§ **How to complete this task**: Tally up the lines in the material where the word "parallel" appears, then give the total and nothing else.

§ **Data for this task**:

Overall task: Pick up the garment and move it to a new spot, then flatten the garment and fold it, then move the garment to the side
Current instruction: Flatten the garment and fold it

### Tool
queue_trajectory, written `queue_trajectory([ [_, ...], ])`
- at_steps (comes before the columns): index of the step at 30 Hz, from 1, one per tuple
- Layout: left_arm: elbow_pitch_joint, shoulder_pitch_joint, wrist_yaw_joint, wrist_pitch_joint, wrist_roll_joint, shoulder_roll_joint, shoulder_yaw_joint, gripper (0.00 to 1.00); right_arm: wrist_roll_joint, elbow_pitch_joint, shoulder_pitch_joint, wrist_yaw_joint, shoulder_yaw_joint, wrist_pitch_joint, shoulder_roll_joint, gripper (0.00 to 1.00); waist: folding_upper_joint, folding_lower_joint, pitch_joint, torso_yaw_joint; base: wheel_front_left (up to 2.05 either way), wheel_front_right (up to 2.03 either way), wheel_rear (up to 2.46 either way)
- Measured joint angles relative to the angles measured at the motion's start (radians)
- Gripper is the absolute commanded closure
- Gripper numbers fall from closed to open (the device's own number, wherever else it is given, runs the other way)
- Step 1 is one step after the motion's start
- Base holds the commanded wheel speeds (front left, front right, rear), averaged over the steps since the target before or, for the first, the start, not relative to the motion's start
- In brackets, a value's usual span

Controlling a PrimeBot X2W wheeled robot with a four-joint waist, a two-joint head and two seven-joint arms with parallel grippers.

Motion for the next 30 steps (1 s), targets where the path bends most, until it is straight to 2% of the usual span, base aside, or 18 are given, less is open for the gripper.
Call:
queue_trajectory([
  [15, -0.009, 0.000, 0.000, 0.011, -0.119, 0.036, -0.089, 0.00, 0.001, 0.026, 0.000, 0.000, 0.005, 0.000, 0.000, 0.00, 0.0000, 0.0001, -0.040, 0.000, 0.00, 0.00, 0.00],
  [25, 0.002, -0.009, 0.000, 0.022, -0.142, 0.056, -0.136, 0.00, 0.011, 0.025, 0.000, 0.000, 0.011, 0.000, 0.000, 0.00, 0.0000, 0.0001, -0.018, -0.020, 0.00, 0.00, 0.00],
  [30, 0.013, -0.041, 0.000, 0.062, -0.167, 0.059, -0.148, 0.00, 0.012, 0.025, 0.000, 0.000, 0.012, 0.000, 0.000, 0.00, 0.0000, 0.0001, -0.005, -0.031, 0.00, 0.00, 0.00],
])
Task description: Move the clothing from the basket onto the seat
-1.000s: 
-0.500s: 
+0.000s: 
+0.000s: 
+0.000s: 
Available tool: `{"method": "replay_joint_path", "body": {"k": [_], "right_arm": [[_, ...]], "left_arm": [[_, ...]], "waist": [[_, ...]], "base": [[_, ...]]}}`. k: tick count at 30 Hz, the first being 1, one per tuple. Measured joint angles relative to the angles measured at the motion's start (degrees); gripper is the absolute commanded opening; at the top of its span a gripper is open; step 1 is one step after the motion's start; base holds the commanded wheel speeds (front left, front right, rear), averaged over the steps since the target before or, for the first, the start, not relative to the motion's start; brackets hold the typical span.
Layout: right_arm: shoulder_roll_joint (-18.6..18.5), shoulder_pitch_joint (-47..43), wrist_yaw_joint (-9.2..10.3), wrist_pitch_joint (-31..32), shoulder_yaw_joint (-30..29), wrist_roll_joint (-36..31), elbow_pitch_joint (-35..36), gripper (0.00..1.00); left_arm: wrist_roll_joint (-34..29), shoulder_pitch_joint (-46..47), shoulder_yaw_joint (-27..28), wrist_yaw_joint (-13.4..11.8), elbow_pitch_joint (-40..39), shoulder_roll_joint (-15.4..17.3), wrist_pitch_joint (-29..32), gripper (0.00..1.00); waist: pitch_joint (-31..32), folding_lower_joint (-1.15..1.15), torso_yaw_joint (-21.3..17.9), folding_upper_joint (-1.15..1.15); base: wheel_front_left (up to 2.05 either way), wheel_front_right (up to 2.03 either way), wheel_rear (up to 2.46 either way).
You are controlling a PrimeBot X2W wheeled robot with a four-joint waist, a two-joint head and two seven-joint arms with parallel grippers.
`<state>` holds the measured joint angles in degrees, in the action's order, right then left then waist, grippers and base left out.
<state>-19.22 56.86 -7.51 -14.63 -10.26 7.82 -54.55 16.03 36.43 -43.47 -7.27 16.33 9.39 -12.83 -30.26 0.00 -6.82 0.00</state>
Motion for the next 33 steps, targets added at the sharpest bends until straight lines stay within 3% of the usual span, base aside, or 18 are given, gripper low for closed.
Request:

§ **Your solution**: 2